▶ **Listed records**:

____________________

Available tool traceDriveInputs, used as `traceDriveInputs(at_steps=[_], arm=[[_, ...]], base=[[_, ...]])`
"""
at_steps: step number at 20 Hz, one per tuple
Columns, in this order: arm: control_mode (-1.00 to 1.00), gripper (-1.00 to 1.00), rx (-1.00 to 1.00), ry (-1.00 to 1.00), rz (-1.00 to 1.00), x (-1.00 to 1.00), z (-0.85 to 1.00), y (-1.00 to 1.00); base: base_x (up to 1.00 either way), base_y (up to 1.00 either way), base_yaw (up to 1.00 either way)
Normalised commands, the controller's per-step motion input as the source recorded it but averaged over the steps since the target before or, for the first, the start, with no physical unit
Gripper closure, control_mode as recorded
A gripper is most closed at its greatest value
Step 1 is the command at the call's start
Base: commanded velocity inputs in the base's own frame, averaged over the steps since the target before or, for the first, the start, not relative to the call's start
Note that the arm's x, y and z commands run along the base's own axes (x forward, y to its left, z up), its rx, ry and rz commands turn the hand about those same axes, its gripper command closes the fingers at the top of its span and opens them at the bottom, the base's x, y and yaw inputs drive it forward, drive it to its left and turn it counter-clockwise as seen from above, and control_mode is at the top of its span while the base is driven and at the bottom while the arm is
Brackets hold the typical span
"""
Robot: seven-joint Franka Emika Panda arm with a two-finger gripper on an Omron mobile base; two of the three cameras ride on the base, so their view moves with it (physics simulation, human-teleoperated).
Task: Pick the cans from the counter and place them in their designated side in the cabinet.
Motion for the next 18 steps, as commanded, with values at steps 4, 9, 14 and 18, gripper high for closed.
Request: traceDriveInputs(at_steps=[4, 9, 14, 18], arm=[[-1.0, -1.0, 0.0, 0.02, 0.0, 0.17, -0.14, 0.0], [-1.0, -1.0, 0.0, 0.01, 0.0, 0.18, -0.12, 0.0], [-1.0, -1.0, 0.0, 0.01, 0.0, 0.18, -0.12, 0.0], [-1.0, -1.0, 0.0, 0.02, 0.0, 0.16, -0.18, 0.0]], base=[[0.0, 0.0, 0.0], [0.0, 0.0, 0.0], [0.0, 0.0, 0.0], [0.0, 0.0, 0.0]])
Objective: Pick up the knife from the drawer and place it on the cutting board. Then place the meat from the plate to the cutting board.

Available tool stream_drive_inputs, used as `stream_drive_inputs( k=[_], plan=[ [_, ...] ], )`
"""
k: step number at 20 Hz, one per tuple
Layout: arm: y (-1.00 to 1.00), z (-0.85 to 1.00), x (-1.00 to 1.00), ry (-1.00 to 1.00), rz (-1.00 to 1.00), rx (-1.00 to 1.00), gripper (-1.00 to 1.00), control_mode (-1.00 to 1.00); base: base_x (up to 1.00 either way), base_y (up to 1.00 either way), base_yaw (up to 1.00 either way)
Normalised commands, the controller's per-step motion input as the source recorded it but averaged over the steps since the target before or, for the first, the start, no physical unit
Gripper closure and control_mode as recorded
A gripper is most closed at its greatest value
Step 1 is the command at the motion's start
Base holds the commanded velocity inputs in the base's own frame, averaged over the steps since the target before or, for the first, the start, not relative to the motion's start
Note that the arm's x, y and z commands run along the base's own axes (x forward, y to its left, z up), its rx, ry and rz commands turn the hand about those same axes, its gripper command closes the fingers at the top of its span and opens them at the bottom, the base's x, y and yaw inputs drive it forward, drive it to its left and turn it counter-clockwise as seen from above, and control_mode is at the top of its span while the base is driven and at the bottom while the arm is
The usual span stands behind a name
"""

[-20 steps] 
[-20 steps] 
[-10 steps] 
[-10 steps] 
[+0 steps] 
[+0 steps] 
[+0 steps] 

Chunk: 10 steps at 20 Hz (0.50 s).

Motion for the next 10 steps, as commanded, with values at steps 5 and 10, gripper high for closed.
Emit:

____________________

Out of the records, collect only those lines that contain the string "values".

Motion for the next 18 steps, as commanded, with values at steps 4, 9, 14 and 18, gripper high for closed.
Motion for the next 10 steps, as commanded, with values at steps 5 and 10, gripper high for closed.

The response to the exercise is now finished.